Las Vegas Sun

May 5, 2024

Desert Gardner:

Wasting water can have far-reaching effects

Angela O'Callaghan

Angela O'Callaghan

Every once in a while, people ask me why we need to worry about conserving water here in Southern Nevada, in the Mojave Desert. This is not as wild a question as it may at first seem. It comes as a response to our efficient water recycling system.

According to this curious logic, we have a very efficient method for recapturing the water we use, cleaning it up and replenishing Lake Mead. The bulk of our water actually comes from the Colorado River, hence, with that big supply, and our excellent recycling system, what difference could it possibly make whether we take care of our water quantity?

It makes a huge difference.

I saw several homes in one neighborhood where popped sprinkler heads were creating geysers pouring hundreds of gallons of water down the street.

When we use water wastefully, it does not get cleaned up and put back in our supply. Recycling only happens when the cleaned water gets put back into the system.

If it is allowed to pour out into the street it really can be wasted. Some of it evaporates and raises our humidity.

Remember when you first moved to the desert and told all your friends – "Yes, the temperature is 115 degrees but it's a dry heat"? Wasting water means that the relative humidity can go from the comfortably dry 5 or 10 percent up to 30 percent or even higher.

While this is not as humid as Milwaukee or Portland, it is not normal for the Mojave Desert.
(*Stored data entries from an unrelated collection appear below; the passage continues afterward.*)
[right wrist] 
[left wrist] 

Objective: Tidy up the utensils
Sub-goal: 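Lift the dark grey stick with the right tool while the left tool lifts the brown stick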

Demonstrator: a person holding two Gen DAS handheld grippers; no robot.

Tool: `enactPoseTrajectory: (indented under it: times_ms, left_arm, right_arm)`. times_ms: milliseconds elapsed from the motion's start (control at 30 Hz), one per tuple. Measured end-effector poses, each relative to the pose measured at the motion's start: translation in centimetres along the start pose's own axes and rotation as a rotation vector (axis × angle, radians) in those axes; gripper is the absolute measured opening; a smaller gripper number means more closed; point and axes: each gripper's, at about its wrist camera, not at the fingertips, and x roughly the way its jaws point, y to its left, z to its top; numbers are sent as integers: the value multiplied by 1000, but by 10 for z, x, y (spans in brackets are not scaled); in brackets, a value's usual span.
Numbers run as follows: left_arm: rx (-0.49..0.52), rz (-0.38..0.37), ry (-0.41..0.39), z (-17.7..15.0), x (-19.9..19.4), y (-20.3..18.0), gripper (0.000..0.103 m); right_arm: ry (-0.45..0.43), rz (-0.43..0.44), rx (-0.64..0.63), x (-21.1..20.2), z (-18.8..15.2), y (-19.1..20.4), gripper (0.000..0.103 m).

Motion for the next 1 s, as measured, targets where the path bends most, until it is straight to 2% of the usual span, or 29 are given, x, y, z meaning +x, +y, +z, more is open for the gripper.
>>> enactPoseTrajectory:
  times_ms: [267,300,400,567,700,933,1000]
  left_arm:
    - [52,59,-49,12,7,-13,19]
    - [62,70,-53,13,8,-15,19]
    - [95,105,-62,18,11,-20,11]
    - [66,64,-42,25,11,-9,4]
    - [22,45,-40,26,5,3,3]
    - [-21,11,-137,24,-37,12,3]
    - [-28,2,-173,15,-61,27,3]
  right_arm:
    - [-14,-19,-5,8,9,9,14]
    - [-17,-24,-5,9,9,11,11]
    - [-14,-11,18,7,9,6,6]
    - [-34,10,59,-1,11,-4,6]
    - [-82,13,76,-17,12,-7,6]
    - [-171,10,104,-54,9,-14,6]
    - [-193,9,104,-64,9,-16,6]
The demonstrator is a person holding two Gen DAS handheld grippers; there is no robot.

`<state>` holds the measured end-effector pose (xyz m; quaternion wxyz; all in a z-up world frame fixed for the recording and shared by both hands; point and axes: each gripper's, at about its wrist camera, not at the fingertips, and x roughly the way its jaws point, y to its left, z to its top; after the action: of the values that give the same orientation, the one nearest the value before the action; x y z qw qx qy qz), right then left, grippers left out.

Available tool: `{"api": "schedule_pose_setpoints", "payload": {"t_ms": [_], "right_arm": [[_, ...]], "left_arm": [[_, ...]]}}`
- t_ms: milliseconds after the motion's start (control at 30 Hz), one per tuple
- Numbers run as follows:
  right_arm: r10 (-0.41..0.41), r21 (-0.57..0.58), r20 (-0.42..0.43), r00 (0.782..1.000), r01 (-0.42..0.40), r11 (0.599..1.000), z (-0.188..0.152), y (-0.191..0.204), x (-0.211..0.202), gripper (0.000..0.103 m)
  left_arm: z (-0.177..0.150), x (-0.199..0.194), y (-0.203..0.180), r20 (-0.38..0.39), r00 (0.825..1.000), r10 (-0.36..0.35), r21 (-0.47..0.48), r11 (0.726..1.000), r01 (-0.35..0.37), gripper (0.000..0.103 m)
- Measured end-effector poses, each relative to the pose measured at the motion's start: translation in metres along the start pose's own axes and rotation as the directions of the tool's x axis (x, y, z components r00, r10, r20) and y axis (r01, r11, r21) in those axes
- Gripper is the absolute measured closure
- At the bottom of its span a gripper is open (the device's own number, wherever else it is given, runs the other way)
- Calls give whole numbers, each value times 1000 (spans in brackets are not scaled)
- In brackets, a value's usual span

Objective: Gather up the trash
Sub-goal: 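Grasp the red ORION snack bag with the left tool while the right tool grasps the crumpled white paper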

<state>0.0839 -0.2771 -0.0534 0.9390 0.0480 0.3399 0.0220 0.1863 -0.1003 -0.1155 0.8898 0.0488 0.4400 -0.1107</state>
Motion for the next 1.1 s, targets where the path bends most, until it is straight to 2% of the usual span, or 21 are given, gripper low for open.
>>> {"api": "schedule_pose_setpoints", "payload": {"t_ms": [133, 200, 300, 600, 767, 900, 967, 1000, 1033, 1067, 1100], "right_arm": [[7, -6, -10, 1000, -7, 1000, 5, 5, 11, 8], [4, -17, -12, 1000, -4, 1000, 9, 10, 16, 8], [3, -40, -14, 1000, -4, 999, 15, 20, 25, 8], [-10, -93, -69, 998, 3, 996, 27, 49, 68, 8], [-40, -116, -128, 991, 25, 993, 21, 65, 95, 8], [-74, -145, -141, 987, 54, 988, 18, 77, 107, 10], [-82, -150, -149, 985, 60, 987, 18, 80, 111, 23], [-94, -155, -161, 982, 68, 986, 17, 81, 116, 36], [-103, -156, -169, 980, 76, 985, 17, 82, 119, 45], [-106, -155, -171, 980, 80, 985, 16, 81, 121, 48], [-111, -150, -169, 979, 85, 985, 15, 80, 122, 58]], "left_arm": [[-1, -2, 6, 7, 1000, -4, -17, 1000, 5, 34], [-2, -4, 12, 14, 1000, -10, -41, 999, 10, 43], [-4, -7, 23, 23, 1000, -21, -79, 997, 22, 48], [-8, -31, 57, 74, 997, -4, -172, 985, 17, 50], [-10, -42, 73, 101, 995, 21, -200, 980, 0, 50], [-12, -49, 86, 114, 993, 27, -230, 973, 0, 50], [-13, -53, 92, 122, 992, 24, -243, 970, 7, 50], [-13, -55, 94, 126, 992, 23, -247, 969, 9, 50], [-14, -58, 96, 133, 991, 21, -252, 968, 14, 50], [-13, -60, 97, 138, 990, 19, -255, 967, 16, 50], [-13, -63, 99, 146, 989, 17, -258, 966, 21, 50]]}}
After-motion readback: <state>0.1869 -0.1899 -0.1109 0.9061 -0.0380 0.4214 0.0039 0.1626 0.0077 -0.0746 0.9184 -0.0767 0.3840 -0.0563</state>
When we let water drain from sprinklers, when we use a hose to wash the car in the driveway, we are not replenishing our water stocks. We are draining them, and creating more environmental problems. Have you ever noticed the sign on some of our storm drains stating that the water from those drains goes untreated into the lake? Street pollutants wind up in the place we can least afford it, the precious water that sustains us. The problems relate not only to quantity, but to quality as well.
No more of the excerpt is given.